● Problem requirements
Working from the entries below, count every line that includes the word "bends". Return the figure alone.

START Provided data

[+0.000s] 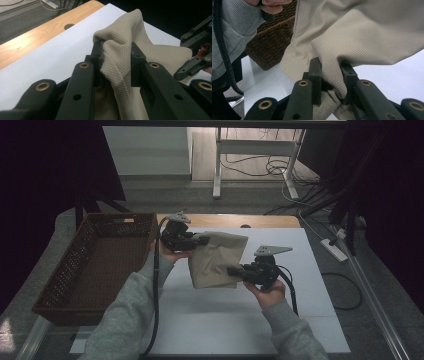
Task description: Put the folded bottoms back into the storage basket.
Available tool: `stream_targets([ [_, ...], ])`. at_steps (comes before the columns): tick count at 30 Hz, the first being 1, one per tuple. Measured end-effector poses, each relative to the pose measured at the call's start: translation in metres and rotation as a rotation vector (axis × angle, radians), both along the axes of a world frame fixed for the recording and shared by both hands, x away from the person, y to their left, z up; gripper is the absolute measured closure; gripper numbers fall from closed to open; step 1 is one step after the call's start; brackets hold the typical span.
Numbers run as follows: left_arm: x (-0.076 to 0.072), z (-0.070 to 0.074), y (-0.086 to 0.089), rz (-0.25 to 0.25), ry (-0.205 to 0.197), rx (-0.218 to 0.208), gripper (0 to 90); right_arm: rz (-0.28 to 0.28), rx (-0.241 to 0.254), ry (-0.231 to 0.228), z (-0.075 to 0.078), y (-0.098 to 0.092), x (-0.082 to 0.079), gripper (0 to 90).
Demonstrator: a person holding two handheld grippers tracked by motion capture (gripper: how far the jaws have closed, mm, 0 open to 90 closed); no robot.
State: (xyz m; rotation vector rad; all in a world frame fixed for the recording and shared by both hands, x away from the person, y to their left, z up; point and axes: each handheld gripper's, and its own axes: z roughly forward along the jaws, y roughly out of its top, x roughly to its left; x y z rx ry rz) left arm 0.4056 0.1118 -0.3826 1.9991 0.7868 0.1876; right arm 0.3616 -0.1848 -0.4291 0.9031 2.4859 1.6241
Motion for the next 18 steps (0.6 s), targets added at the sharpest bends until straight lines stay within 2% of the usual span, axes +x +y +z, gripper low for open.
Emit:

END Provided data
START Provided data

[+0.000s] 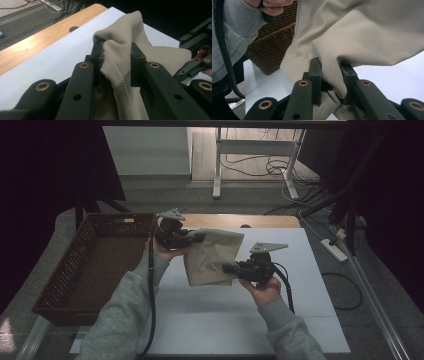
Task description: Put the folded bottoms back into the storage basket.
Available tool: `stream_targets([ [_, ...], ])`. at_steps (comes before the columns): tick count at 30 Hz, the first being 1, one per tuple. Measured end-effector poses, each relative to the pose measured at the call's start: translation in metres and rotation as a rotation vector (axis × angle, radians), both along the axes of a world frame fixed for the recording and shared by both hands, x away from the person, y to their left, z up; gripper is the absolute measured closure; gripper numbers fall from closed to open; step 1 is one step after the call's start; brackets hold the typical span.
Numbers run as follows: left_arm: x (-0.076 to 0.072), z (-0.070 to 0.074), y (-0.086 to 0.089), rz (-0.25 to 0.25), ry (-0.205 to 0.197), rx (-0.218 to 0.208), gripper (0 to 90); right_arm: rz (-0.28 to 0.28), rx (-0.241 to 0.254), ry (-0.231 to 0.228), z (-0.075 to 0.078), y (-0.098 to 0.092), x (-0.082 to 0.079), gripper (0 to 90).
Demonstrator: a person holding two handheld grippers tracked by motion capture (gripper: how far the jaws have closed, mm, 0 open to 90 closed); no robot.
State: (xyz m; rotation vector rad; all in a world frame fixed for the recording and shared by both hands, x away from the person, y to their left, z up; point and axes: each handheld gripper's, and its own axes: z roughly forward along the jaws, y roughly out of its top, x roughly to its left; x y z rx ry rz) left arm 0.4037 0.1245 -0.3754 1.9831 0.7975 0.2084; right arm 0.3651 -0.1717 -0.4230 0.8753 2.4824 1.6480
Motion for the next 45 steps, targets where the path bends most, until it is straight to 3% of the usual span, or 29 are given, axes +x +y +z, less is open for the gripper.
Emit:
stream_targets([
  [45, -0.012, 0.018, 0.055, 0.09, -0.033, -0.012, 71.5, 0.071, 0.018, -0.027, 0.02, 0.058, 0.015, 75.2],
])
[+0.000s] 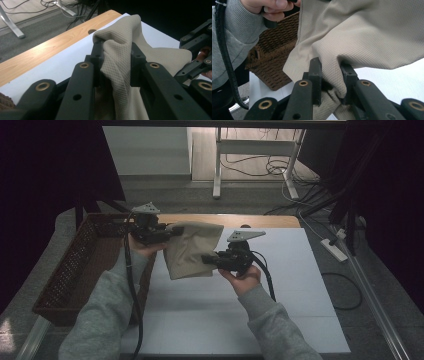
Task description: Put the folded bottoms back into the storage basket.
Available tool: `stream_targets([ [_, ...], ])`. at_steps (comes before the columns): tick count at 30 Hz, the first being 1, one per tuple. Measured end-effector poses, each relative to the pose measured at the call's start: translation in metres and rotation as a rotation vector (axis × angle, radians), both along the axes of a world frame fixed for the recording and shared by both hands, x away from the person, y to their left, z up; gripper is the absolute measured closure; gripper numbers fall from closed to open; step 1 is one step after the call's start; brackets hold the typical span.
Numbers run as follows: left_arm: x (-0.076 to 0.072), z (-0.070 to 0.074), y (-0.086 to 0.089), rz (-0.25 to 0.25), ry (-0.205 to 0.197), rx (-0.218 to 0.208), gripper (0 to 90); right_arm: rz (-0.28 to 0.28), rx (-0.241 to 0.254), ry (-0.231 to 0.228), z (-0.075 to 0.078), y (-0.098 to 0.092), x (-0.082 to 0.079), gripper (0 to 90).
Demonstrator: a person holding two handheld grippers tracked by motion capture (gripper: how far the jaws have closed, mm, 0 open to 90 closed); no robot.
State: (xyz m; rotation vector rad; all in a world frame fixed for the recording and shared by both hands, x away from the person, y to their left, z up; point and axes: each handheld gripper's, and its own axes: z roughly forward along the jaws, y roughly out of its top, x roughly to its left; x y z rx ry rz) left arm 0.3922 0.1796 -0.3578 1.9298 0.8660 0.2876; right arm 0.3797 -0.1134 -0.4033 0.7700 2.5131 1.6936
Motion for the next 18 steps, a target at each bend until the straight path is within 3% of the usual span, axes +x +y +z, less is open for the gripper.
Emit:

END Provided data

● Exercise answer
2